> _Task item_
Scan the material below for the word "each", then copy every line in which it appears.
Start of Block
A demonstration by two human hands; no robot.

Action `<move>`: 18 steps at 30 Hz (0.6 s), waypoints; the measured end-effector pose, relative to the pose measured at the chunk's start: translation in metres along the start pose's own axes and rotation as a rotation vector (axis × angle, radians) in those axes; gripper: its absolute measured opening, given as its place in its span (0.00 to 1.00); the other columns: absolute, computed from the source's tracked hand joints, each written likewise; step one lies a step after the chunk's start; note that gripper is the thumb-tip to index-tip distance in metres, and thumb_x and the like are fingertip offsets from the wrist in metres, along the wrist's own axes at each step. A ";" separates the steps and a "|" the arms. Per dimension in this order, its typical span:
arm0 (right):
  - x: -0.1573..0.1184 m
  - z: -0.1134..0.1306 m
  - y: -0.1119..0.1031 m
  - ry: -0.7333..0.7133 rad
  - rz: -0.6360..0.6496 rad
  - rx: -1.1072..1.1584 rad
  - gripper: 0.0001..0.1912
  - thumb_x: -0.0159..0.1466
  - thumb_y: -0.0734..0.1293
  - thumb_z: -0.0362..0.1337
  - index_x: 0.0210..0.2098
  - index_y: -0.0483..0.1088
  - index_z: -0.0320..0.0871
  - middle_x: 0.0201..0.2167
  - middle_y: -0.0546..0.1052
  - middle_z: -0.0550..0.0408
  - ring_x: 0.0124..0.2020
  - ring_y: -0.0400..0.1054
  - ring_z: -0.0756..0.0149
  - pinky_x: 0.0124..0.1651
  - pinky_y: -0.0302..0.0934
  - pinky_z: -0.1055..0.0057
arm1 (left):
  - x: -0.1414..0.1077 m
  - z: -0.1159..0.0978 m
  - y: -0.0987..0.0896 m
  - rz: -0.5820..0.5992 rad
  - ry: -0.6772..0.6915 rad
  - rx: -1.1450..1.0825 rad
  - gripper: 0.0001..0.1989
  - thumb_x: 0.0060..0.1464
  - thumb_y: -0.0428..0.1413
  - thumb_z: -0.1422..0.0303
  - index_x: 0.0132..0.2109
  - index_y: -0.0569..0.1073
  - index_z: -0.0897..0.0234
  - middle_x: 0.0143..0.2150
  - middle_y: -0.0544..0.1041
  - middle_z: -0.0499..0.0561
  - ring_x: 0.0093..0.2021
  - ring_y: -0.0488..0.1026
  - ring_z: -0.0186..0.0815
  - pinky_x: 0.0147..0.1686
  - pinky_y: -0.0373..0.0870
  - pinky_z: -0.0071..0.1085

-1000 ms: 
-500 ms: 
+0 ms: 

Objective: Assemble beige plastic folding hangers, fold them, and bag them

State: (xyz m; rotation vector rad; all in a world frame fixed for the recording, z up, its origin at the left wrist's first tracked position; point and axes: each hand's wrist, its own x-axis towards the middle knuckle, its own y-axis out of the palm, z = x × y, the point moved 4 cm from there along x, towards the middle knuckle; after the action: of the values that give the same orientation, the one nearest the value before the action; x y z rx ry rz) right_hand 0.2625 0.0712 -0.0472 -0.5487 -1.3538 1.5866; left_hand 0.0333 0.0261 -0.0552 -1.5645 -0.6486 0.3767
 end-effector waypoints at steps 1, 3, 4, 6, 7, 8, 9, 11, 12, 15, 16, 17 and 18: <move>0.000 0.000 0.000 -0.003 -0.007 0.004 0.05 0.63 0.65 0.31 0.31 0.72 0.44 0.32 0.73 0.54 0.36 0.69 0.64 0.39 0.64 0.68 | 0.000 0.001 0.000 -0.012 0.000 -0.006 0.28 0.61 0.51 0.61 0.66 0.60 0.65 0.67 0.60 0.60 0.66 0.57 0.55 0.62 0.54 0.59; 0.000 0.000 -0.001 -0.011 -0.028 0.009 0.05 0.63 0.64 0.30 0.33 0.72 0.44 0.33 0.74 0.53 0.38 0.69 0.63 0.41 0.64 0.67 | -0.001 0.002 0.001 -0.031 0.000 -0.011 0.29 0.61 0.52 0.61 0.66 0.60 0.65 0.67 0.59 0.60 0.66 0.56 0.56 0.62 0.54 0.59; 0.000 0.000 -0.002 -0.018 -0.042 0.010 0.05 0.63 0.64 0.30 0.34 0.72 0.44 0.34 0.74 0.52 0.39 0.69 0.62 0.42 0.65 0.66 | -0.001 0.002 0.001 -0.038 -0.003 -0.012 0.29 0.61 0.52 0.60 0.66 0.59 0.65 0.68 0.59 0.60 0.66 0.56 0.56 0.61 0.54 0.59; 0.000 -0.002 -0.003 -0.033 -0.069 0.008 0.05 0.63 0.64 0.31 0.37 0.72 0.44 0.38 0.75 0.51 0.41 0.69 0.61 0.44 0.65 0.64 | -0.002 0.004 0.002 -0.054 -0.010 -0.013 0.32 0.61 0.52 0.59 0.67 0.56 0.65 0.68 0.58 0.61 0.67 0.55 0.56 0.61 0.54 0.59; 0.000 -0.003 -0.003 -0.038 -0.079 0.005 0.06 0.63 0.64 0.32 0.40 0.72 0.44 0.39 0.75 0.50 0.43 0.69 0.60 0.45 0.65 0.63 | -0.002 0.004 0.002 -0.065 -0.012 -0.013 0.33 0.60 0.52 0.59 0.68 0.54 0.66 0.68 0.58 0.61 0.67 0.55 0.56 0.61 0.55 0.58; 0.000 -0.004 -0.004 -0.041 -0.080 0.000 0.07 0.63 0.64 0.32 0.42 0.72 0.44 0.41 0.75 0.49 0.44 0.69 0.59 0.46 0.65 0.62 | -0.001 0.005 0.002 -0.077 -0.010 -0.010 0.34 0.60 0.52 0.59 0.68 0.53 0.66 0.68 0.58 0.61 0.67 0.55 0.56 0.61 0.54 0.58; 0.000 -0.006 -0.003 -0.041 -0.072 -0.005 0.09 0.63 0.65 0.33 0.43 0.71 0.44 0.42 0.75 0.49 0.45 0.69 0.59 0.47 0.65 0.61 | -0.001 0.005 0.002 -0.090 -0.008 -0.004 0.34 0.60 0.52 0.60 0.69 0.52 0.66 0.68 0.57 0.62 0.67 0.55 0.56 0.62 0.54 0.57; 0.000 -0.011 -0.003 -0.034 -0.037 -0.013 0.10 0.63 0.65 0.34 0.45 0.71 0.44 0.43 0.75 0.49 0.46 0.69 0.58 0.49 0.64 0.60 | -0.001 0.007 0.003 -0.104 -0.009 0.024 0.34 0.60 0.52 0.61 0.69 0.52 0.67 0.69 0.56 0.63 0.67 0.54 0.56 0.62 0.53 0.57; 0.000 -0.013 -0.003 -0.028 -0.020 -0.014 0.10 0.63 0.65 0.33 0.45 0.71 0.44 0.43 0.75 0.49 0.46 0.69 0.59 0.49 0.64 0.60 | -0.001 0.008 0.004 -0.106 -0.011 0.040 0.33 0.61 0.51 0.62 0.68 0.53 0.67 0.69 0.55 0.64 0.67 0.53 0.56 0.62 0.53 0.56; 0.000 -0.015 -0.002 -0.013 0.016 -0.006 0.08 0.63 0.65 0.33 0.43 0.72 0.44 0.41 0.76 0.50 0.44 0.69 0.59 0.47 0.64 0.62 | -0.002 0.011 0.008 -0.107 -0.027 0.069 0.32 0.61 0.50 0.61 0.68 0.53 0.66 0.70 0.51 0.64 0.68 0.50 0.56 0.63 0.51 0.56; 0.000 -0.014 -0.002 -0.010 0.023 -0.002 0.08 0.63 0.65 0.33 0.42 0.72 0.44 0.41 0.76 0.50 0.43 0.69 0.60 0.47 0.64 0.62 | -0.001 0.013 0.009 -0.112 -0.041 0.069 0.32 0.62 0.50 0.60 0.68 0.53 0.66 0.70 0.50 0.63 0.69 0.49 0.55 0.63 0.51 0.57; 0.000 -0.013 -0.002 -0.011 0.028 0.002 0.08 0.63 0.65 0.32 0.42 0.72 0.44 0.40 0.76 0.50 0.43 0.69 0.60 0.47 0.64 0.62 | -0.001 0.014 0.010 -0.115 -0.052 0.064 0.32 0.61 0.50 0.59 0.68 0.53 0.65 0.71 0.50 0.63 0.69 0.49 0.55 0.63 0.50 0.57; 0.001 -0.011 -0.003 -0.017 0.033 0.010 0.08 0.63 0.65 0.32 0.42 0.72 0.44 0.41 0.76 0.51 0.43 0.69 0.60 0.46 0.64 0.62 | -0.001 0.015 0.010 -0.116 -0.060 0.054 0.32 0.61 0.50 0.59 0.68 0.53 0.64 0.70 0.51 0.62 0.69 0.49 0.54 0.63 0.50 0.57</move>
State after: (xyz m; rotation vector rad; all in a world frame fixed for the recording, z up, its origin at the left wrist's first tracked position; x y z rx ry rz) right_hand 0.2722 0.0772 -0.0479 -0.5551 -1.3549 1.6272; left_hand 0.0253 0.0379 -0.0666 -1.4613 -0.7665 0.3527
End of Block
> _Finished exercise_
Action `<move>`: 18 steps at 30 Hz (0.6 s), waypoints; the measured end-effector pose, relative to the pose measured at the chunk's start: translation in metres along the start pose's own axes and rotation as a rotation vector (axis × angle, radians) in those axes; gripper: its absolute measured opening, given as its place in its span (0.00 to 1.00); the other columns: absolute, computed from the source's tracked hand joints, each written likewise; step one lies a step after the chunk's start; note that gripper is the thumb-tip to index-tip distance in metres, and thumb_x and the like are fingertip offsets from the wrist in metres, along the wrist's own axes at each step. A ";" separates the steps and a "|" the arms. Per dimension in this order, its typical span:
State: (xyz m; rotation vector rad; all in a world frame fixed for the recording, z up, its origin at the left wrist's first tracked position; point and axes: each hand's wrist, its own x-axis towards the middle knuckle, its own y-axis out of the palm, z = x × y, the point moved 4 cm from there along x, towards the middle knuckle; after the action: of the values that give the same orientation, the one nearest the value before the action; x y z rx ry rz) right_hand 0.2625 0.0712 -0.0472 -0.5487 -1.3538 1.5866; left_hand 0.0333 0.0261 -0.0552 -1.5645 -0.6486 0.3767

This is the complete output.